→ Work task: Pictures excluded, output exactly the lines from the one containing "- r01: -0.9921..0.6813" through the last line of the listing below.
=== Extracted material ===
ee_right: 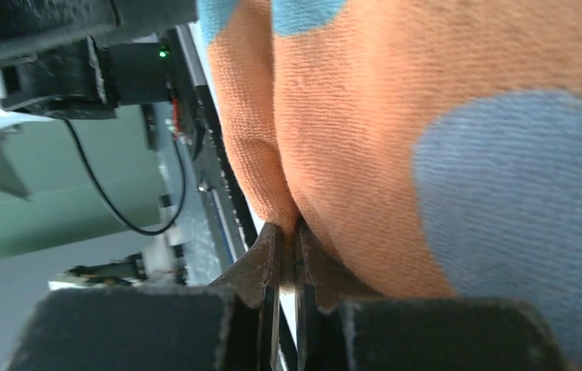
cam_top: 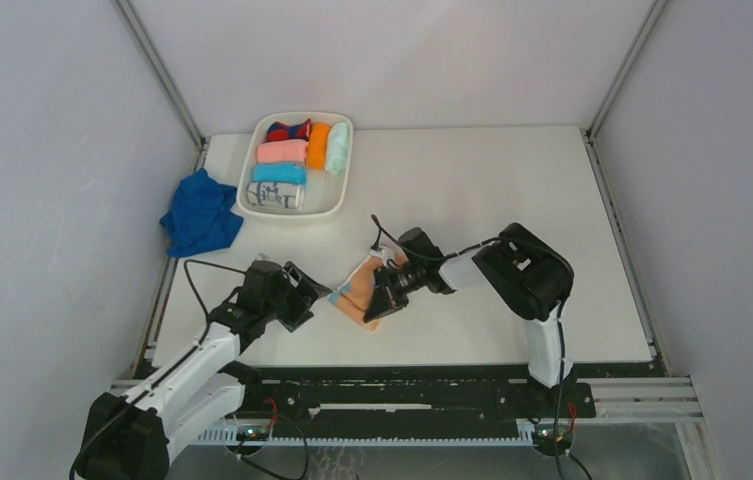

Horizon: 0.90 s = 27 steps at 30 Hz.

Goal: Roll the towels
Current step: Roll the towel at the center of the board.

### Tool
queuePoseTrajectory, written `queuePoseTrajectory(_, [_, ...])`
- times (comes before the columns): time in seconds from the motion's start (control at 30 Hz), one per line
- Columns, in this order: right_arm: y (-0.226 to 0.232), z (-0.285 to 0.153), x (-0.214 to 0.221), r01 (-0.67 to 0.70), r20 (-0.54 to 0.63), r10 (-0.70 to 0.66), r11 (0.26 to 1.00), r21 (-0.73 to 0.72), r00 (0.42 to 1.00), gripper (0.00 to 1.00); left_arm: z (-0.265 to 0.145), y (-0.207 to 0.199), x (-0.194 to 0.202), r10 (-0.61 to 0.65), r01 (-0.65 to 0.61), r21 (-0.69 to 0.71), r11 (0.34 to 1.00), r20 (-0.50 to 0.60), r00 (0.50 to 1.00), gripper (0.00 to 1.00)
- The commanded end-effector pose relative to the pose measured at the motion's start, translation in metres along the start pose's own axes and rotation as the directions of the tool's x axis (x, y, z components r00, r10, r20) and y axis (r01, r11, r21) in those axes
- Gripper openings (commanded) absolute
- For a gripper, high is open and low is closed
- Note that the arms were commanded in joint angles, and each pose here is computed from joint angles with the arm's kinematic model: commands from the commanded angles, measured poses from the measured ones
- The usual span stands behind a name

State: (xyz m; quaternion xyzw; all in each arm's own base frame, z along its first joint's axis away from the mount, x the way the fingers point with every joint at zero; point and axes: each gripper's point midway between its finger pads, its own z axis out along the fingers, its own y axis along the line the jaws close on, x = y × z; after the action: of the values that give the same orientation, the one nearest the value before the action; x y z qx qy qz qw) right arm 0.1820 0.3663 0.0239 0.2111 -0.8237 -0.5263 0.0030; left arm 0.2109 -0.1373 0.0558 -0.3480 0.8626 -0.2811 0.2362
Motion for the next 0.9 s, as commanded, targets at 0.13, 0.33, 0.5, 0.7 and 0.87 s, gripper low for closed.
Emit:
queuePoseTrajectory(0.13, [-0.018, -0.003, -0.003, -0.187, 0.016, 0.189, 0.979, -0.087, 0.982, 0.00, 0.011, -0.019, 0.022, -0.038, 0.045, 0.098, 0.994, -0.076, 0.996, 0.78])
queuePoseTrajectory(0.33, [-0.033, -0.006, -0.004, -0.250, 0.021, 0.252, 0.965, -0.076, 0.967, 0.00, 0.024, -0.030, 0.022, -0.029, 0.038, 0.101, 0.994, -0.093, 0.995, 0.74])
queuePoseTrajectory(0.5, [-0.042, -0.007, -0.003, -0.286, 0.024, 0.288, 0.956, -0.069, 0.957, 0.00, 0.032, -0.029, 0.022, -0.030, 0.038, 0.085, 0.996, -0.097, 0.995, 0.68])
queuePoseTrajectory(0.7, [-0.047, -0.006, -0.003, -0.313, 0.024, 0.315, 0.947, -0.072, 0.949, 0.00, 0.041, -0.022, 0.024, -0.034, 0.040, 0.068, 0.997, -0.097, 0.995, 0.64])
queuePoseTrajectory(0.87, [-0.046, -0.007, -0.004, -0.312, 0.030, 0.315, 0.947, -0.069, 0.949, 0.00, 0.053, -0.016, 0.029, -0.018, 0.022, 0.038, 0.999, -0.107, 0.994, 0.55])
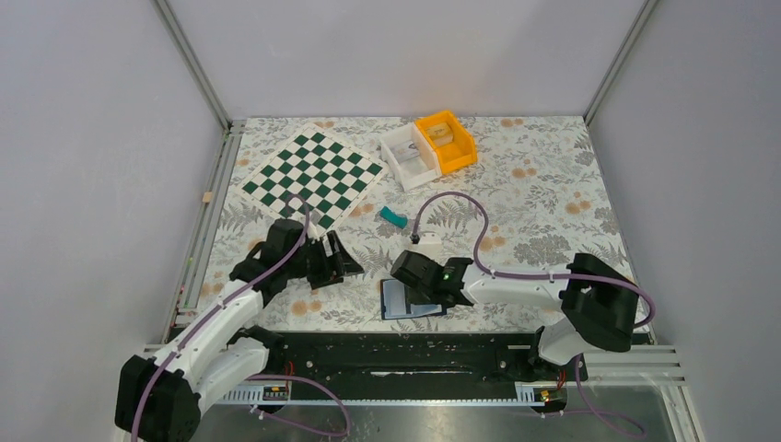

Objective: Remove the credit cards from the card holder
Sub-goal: Remove the credit card from the card holder.

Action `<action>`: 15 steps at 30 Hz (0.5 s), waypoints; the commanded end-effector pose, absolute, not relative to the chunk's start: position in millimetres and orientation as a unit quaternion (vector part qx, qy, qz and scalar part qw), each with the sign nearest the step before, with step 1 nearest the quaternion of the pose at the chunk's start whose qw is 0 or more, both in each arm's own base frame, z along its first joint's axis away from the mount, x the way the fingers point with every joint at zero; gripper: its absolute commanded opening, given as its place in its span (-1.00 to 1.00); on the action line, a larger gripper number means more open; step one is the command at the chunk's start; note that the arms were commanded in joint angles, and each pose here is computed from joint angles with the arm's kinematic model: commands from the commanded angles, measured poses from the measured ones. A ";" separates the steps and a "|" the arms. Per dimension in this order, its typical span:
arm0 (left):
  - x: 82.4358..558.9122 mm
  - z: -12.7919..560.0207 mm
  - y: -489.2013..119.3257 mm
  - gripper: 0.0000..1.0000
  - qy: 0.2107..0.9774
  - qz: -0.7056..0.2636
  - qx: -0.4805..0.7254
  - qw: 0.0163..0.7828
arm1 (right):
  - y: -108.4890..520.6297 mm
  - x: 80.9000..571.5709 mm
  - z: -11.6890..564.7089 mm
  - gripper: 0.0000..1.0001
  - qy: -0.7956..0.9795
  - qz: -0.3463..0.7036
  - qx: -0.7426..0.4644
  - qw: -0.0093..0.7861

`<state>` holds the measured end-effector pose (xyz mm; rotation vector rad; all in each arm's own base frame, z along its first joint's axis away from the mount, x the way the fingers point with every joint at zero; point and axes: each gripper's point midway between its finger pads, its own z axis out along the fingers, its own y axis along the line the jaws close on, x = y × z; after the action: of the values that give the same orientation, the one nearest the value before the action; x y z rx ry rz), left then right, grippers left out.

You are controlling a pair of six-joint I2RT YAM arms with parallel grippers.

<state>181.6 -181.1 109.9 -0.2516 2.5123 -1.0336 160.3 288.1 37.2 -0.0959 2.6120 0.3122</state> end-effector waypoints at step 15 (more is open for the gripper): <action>183.3 104.8 -264.3 0.12 0.883 -0.440 -0.018 0.163 | 251.5 163.6 48.0 -0.28 0.944 0.115 0.018 0.308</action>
<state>168.3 -237.6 84.5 -0.1007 2.6225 -1.1403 157.4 262.4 39.6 -0.0238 2.5651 0.3132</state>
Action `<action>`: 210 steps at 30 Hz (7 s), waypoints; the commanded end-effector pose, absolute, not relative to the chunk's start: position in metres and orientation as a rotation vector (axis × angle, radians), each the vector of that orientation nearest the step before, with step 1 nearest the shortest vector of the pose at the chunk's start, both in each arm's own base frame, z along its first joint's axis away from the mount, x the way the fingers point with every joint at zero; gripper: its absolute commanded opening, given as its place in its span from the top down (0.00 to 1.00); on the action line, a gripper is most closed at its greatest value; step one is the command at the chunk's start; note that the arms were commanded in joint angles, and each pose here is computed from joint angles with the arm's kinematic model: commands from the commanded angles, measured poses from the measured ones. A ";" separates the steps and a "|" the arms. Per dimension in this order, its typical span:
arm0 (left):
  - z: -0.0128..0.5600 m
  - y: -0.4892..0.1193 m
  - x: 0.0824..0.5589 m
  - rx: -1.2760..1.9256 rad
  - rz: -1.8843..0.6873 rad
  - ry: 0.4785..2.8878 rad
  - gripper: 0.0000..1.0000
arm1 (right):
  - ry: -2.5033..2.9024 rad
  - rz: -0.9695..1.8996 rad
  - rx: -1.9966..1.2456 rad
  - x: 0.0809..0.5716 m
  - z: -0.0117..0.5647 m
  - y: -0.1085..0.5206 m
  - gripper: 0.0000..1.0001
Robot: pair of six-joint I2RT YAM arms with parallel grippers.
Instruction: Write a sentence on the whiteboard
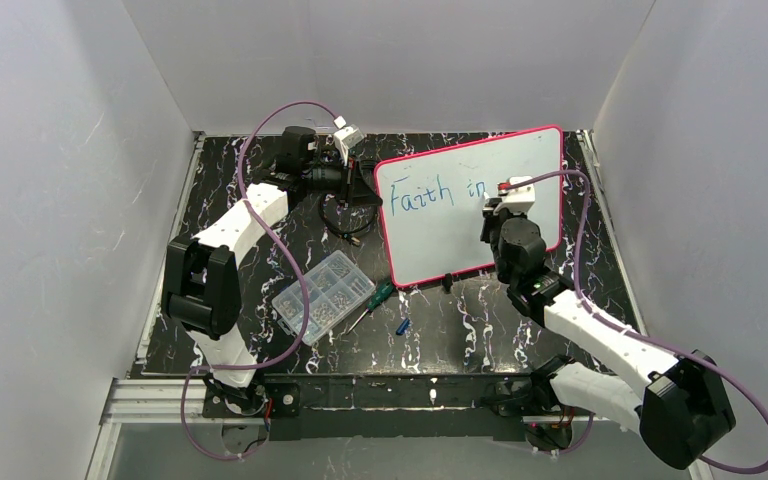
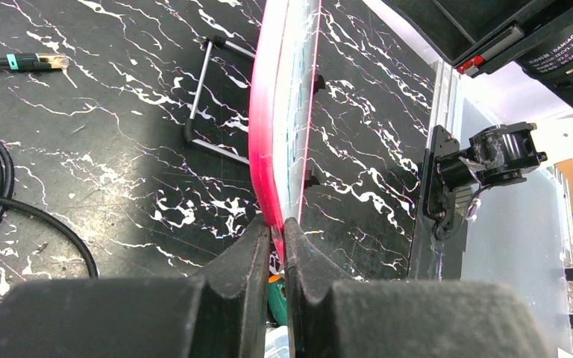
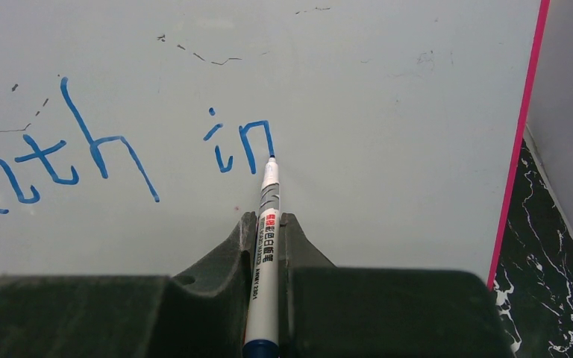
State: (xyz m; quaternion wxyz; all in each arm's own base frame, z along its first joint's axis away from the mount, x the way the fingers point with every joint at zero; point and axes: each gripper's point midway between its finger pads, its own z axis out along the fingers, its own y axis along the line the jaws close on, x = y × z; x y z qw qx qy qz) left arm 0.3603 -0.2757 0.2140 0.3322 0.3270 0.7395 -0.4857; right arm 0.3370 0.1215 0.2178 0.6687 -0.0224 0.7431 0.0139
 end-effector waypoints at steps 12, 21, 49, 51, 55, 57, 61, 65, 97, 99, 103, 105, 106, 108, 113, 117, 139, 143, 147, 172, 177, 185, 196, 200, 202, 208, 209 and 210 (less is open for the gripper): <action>0.239 -0.279 0.343 0.917 -1.296 1.867 1.00 | 1.576 0.014 0.003 0.341 0.264 0.097 0.99; 0.237 -0.279 0.343 0.916 -1.294 1.872 1.00 | 1.512 0.096 -0.016 0.350 0.279 0.096 0.99; 0.236 -0.279 0.343 0.919 -1.294 1.875 1.00 | 1.610 0.057 0.034 0.347 0.238 0.076 0.99; 0.237 -0.279 0.343 0.919 -1.293 1.873 1.00 | 1.610 0.054 0.035 0.347 0.238 0.075 0.99; 0.236 -0.279 0.343 0.919 -1.294 1.875 1.00 | 1.583 0.067 0.030 0.349 0.251 0.078 0.99; 0.237 -0.279 0.343 0.918 -1.294 1.874 1.00 | 1.566 0.081 0.024 0.350 0.258 0.080 0.99; 0.237 -0.279 0.343 0.918 -1.294 1.874 1.00 | 1.545 0.106 0.009 0.356 0.268 0.087 0.99; 0.237 -0.279 0.343 0.919 -1.294 1.874 1.00 | 1.526 0.119 0.004 0.360 0.274 0.090 0.99; 0.235 -0.279 0.344 0.919 -1.297 1.877 1.00 | 1.619 0.037 0.035 0.351 0.229 0.074 0.99; 0.235 -0.279 0.343 0.919 -1.297 1.876 1.00 | 1.613 0.039 0.030 0.354 0.232 0.075 0.99; 0.236 -0.279 0.344 0.918 -1.295 1.876 1.00 | 1.597 0.060 0.016 0.359 0.241 0.081 0.99; 0.236 -0.279 0.343 0.919 -1.296 1.876 1.00 | 1.586 0.076 0.009 0.361 0.246 0.084 0.99; 0.236 -0.279 0.344 0.918 -1.297 1.876 1.00 | 1.581 0.084 0.005 0.362 0.249 0.086 0.99; 0.235 -0.279 0.344 0.919 -1.296 1.877 1.00 | 1.572 0.098 -0.002 0.364 0.253 0.089 0.99; 0.236 -0.279 0.344 0.918 -1.295 1.877 1.00 | 1.557 0.119 -0.011 0.369 0.261 0.095 0.99; 0.236 -0.279 0.344 0.919 -1.294 1.875 1.00 | 1.552 0.131 -0.017 0.370 0.264 0.097 0.99; 0.236 -0.279 0.343 0.919 -1.296 1.876 1.00 | 1.566 0.021 0.033 0.370 0.257 0.076 0.99; 0.236 -0.279 0.343 0.919 -1.296 1.875 1.00 | 1.579 0.025 0.026 0.371 0.252 0.077 0.99; 0.237 -0.280 0.343 0.921 -1.298 1.872 1.00 | 1.605 0.042 0.024 0.366 0.242 0.078 0.99; 0.240 -0.279 0.342 0.921 -1.297 1.865 1.00 | 1.728 0.192 -0.057 0.335 0.204 0.098 0.99; 0.241 -0.279 0.342 0.923 -1.297 1.863 1.00 | 1.676 0.185 -0.045 0.333 0.227 0.094 0.99; 0.241 -0.279 0.342 0.921 -1.297 1.863 1.00 | 1.585 0.048 0.054 0.347 0.262 0.068 0.99; 0.241 -0.279 0.342 0.921 -1.294 1.861 1.00 | 1.527 0.032 0.076 0.370 0.281 0.058 0.99; 0.240 -0.279 0.342 0.921 -1.293 1.864 1.00 | 1.532 0.049 0.062 0.376 0.279 0.060 0.99; 0.240 -0.279 0.342 0.922 -1.295 1.865 1.00 | 1.534 0.056 0.053 0.378 0.277 0.061 0.99; 0.239 -0.279 0.342 0.921 -1.296 1.868 1.00 | 1.536 0.084 0.021 0.381 0.275 0.067 0.99; 0.238 -0.279 0.342 0.921 -1.297 1.869 1.00 | 1.536 0.090 0.015 0.381 0.275 0.068 0.99; 0.239 -0.279 0.342 0.921 -1.296 1.868 1.00 | 1.540 0.095 0.010 0.381 0.274 0.069 0.99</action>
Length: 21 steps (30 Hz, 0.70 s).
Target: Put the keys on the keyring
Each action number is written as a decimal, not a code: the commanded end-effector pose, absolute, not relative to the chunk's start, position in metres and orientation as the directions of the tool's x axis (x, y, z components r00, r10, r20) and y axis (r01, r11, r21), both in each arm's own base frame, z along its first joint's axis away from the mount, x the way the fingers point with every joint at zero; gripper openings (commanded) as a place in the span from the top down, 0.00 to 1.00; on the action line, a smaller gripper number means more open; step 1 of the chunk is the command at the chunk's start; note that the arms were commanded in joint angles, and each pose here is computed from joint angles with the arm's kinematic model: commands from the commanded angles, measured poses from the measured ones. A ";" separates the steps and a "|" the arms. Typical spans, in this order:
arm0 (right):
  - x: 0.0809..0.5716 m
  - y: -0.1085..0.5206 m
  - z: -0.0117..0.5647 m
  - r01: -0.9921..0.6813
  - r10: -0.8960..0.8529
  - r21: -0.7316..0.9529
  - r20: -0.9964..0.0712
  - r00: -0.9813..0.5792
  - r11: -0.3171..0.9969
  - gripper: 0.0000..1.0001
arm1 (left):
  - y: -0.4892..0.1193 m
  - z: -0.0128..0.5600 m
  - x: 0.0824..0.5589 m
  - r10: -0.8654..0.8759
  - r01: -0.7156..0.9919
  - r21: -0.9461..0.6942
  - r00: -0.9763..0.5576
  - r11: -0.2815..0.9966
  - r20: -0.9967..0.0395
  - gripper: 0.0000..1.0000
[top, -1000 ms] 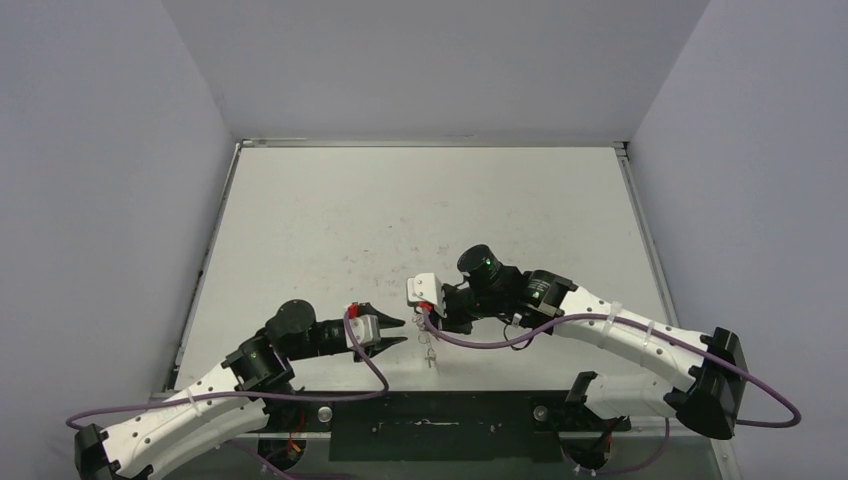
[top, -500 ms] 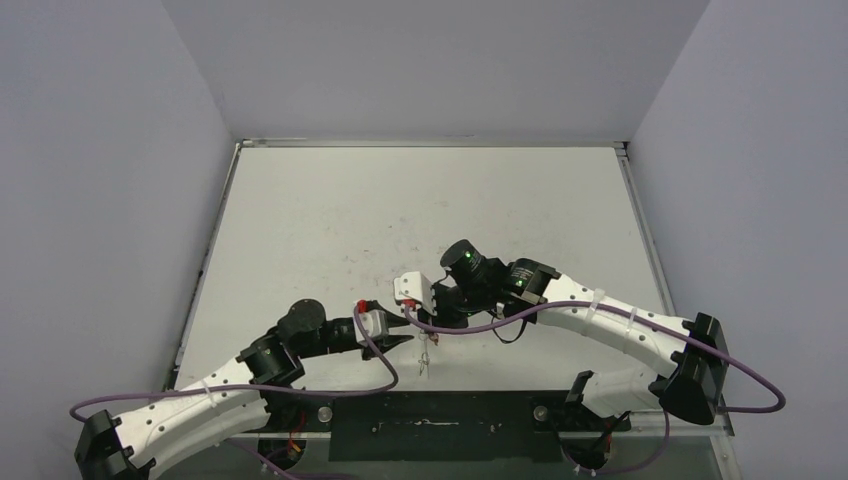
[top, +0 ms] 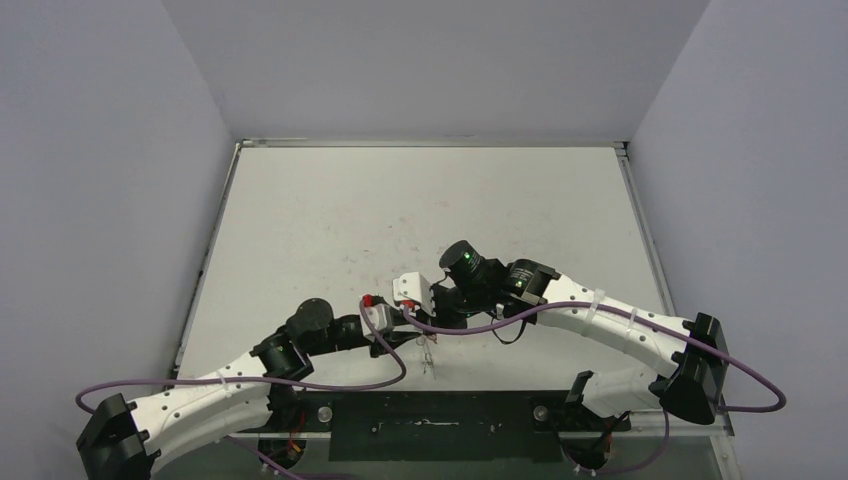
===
→ Task result:
  - r01: -0.9921..0.6813
  - r10: -0.8960..0.8529
  - r21: -0.7316..0.9529
  - r20: -0.9964..0.0712
  - r00: -0.9813..0.5792
  - r11: -0.3171..0.9969
  - gripper: 0.0000..1.0001
arm1 (left):
  - y: -0.4892..0.1193 m
  - z: -0.0128..0.5600 m
  - x: 0.0824..0.5589 m
  - r10: -0.8654..0.8759
  - r01: -0.7156..0.9919
  - r21: -0.9461..0.6942
  - r00: -0.9763..0.5576
  - r11: -0.2815..0.9966
  - r20: -0.9967..0.0395
  - gripper: 0.0000..1.0000
[top, -1000 ms] 
[top, -500 ms] 
[top, +0 ms] 

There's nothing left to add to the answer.